Data Science Overview
Program Committee
Clark Bowman
Courtney Gibbons, director
Karyn Doke
Heather Kropp
Erin Tripp
The goal of the Data Science Program is to provide comprehensive training in this growing interdisciplinary field. Through courses in statistics, computing, and applied domains (e.g. government, environmental science, sociology), students explore the societal impact of data science and such ethical concerns as privacy rights and data validity.
Students will learn to:
- Gain proficiency in the data life cycle: creation, curation, documentation, analysis, and communication.
- Apply data science tools to real world problems and produce well documented and reproducible analyses.
- Understand the social and ethical impact of the tools used in data science.
A Concentration in Data Science consists of 12 courses:
Four courses from Mathematics and Statistics: MATH-116, MATH-216, MATH-254 and MATH-351. (Note: An introductory applied statistics course such as MATH-152, ECON-166, GOVT-230, ENVST-206 or PSYCH/NEURO-201 is a prerequisite for MATH-254.)
Four courses from Computer Science: CPSCI-101, CPSCI-102, CPSCI-230 and CPSCI-330.
A Senior Program consisting of a Senior Seminar in Mathematics and Statistics or the Senior Seminar in Computer Science.
And one elective from each of the Foundational Depth, Ethics and Social Impact, and Domain of Application categories described below.
Foundational Depth:
This is satisfied by an elective in either the Mathematics and Statistics Department or the Computer Science Department at the 300-level or above. Suggested courses are:
MATH-352 Statistical Theory and Computation
MATH-356 Statistical Methods in Machine Learning
MATH-509 Senior Seminar in Applied Probability
CPSCI-350 Database Theory and Practice
CPSCI-375 Artificial Intelligence
CPSCI-380 Theory of Computation
Ethics and Social Impact:
This elective should feature an examination of ethical and social concerns that can arise in the collection of data and application of algorithms. Pre-approved courses are:
ENVST-290 Nature and Technology
PHIL-222 Race, Gender and Culture
SOC-286 Sociology of Science
GOVT-412 The Politics of AI: Algorithms, "Big Data," and "Humans in the Loop"

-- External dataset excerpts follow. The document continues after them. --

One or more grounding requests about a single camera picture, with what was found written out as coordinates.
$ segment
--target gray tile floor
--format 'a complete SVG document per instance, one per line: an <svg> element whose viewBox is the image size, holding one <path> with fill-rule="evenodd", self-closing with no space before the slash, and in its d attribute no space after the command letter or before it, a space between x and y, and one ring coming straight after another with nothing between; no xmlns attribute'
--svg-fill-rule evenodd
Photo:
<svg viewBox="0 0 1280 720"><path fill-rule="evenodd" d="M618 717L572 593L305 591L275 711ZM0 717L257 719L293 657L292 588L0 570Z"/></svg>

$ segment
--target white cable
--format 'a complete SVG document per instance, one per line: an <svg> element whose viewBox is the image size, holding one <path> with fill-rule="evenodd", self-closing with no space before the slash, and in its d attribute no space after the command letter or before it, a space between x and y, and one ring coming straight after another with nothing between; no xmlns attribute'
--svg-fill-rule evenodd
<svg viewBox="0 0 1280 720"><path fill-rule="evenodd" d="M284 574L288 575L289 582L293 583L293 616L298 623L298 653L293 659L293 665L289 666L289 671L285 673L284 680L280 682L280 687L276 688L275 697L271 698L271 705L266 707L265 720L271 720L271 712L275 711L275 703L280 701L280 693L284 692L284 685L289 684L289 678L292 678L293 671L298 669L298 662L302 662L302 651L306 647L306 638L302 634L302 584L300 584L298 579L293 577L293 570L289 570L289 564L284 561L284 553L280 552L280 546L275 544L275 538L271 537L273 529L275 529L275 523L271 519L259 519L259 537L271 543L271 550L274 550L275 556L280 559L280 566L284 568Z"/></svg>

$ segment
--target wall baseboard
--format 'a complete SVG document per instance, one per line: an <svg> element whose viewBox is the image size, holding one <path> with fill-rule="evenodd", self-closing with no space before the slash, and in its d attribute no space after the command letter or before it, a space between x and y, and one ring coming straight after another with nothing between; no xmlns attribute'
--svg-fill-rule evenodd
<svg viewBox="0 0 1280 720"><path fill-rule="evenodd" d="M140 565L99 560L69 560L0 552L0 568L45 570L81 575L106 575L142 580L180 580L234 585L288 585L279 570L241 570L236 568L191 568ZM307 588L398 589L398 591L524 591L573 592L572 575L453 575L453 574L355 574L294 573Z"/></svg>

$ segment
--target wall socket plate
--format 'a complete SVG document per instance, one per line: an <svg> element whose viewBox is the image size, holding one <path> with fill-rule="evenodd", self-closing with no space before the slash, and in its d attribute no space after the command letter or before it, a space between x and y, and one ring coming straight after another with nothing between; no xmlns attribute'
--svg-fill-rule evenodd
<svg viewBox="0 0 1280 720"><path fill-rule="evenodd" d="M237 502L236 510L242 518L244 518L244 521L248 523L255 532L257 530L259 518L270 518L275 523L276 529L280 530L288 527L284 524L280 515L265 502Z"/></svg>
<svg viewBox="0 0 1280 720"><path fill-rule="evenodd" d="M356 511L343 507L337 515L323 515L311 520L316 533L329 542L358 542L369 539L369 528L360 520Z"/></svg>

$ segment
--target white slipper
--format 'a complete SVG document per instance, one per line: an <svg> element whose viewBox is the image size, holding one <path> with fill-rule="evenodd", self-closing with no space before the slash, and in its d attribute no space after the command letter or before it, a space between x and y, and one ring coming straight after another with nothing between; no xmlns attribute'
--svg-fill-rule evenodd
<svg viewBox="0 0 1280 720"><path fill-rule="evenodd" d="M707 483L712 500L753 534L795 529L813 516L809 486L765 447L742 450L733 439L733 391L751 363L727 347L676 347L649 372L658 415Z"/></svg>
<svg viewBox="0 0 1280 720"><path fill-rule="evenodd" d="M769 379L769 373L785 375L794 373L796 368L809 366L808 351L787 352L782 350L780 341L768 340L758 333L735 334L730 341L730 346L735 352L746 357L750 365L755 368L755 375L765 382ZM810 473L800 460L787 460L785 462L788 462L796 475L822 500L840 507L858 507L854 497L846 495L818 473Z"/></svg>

ANTHR-259 Digital Technology and Social Transformations
Domain of Application:
This elective should demonstrate how the collection, visualization and interpretation of data have been integrated to advance knowledge within a specific domain. Pre-approved courses are:
BIO-212 Introduction to Bioinformatics
BIO-214 Health Care Systems
ECON-266 Introduction to Econometrics
DARTS-203 Performance, Ritual and Technology
ENVST-222 Environmental Spatial Analysis
ENVST-325 Environmental Data Science
Students may petition the program committee to accept a course other than those on the pre-approved list to satisfy the ethics and social impact requirement and/or the domain of application requirement by providing a written rationale indicating how the course meets the goal of the elective category.
SSIH Requirement
SSIH requirement can be fulfilled by taking Math 254 (with a data analysis project focused on SSIH issues) which is the natural choice for many students in this program or by taking SSIH courses offered by other departments that are pre-approved by the Math department which are listed below:
MATH-498, ECON-166, HIST-226 or, for those interested in pursuing a career in education, EDUC-204, EDUC-206, EDUC-339 or EDUC-415.
Credit/No Credit Policy
Only Math 116 or Math 216 can be taken on a CR/NC basis and can be applied towards the concentration.
Honors Policy
Students may earn honors by completing courses that satisfy the concentration with an average of 3.6 or higher, by taking a fourth full-credit elective that is at the 300 level or higher, and by making a public presentation to the department on a Data Science topic (outside of class work) during their senior year.